● Work instruction: Without any pictures, copy the records below once more, exactly as they are.

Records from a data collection
....................

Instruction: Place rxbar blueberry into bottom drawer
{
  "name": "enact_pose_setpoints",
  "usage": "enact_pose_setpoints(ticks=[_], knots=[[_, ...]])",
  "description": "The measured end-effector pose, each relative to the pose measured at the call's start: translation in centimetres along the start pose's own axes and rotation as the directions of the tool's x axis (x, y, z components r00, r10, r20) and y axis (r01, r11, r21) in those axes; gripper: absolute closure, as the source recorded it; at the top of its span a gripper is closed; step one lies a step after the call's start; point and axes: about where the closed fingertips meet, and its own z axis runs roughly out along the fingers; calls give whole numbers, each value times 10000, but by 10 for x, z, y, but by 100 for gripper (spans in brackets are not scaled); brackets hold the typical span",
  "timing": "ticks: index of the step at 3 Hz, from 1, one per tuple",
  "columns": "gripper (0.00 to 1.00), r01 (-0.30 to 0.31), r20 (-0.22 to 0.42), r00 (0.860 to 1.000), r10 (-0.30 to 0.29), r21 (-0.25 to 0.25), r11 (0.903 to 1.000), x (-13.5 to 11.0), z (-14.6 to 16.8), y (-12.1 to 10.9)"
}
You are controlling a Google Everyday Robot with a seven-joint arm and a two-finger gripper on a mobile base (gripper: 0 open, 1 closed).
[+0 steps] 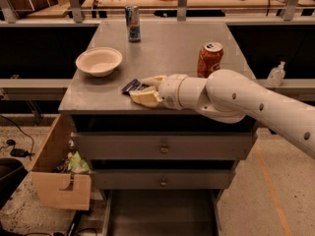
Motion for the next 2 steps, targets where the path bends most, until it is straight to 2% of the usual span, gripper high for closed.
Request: enact_pose_setpoints(ticks=[1, 2], knots=[[100, 0, 0, 10000, 0, 0, 10000, 0, 0, 0], [100, 198, -411, 9990, -201, -72, 9998, -14, -6, 1]])
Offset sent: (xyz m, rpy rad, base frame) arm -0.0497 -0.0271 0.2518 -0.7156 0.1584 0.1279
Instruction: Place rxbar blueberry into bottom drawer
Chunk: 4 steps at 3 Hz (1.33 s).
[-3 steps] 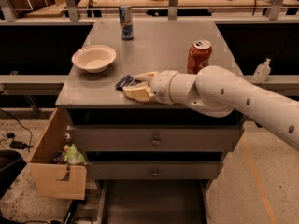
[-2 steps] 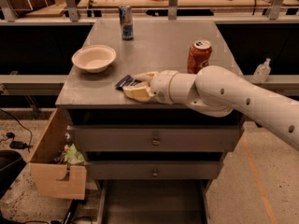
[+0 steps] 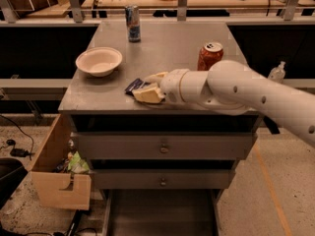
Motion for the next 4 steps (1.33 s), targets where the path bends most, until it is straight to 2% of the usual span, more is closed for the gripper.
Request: enact_pose_setpoints(ticks=[1, 2, 3, 4], knots=[[100, -275, -328, 9991, 285, 325, 9991, 0, -12, -15], [100, -274, -328, 9991, 285, 324, 9991, 0, -12, -15], [100, -136, -422, 9990, 138, 47, 9999, -12, -21, -13], [100, 269, -750, 9967, -306, -500, 9984, -29, -82, 9]])
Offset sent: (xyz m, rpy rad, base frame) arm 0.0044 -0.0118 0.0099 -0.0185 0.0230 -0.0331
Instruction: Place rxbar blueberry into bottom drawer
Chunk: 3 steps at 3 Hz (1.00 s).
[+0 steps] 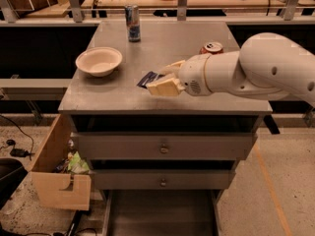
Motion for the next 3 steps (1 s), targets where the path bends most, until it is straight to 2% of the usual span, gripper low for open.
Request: enact_pose_setpoints(ticks=[1, 2, 3], knots=[[100, -99, -463, 9989, 101, 50, 9999, 19, -54, 21], [100, -405, -532, 9977, 419, 267, 9988, 51, -87, 53], [100, -1447, -228, 9891, 1452, 243, 9892, 117, -87, 104]])
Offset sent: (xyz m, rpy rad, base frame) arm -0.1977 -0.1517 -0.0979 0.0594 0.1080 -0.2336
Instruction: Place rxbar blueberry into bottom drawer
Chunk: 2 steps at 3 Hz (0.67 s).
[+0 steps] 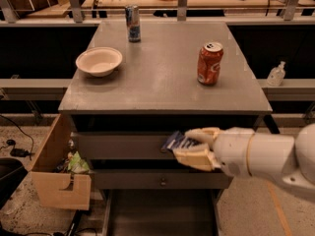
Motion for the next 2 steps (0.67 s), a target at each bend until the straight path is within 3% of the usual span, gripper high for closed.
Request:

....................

● The completed task:
Instruction: Place rxbar blueberry into bottom drawer
{
  "name": "enact_pose_setpoints",
  "usage": "enact_pose_setpoints(ticks=[_], knots=[[_, ...]])",
  "description": "The measured end-effector pose, each relative to the pose measured at the call's start: translation in centimetres along the start pose's own axes and rotation as the directions of the tool's x axis (x, y, z components r00, r10, r20) and y axis (r01, r11, r21) in those axes; gripper: absolute closure, as the source recorded it; at the top of its span a gripper is closed; step one lies a step after the call's start; point and axes: about where the closed fingertips meet, and its own z axis runs roughly out along the fingers; calls give whole numbers, each value times 10000, but by 10 for x, z, y, but by 100 for gripper (spans in brackets are not scaled); brackets hold the typical span",
  "timing": "ticks: index of the step at 3 Hz, from 1, one per tuple",
  "columns": "gripper (0.00 to 1.00), r01 (-0.30 to 0.31), r20 (-0.22 to 0.42), r00 (0.860 to 1.000), r10 (-0.30 to 0.29), r21 (-0.25 to 0.25), r11 (0.903 to 1.000), x (-13.5 to 11.0), z (-14.6 to 16.8), y (-12.1 to 10.9)"
}
You are controlling a Google Everyday Robot with a seven-joint arm and a two-finger gripper on a mobile base (gripper: 0 open, 1 closed).
[+0 steps] 
Motion for the next 2 steps, targets where the path bends most, until it is straight to 2% of the usual span, gripper high for closed.
Request: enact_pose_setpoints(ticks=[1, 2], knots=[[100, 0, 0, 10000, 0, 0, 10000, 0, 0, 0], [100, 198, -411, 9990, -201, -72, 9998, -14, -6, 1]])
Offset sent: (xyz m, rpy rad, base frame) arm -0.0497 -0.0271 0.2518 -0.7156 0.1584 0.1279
Instruction: Place rxbar blueberry into bottom drawer
Chunk: 4 steps at 3 Hz (1.33 s).
[-3 steps] 
[-2 steps] 
[+0 steps] 
Motion for the next 4 steps (1.33 s), targets where the path bends most, until it is straight to 2% of the usual span, more is closed for the gripper.
Request: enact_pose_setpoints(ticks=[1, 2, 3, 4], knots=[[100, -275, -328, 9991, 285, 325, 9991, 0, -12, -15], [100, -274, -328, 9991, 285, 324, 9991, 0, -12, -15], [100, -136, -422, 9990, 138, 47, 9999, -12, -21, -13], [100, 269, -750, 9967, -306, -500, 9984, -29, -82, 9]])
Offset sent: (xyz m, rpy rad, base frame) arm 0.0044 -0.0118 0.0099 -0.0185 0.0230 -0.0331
Instruction: Place rxbar blueberry into bottom drawer
Chunk: 3 steps at 3 Hz (1.00 s).
[+0 steps] 
Motion for the next 3 steps (1 s), targets where the path bends most, until it is straight to 2% of the usual span, gripper low for open.
Request: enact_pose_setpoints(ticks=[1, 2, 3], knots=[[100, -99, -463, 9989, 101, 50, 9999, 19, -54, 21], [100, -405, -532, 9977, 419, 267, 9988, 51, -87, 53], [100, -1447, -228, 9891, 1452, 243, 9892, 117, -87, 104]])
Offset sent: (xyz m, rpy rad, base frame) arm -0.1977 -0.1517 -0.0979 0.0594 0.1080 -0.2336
Instruction: Place rxbar blueberry into bottom drawer
Chunk: 2 steps at 3 Hz (0.67 s).
[+0 steps] 
Motion for the next 2 steps (0.67 s), a target at each bend until the straight path is within 3% of the usual span, gripper high for closed.
Request:

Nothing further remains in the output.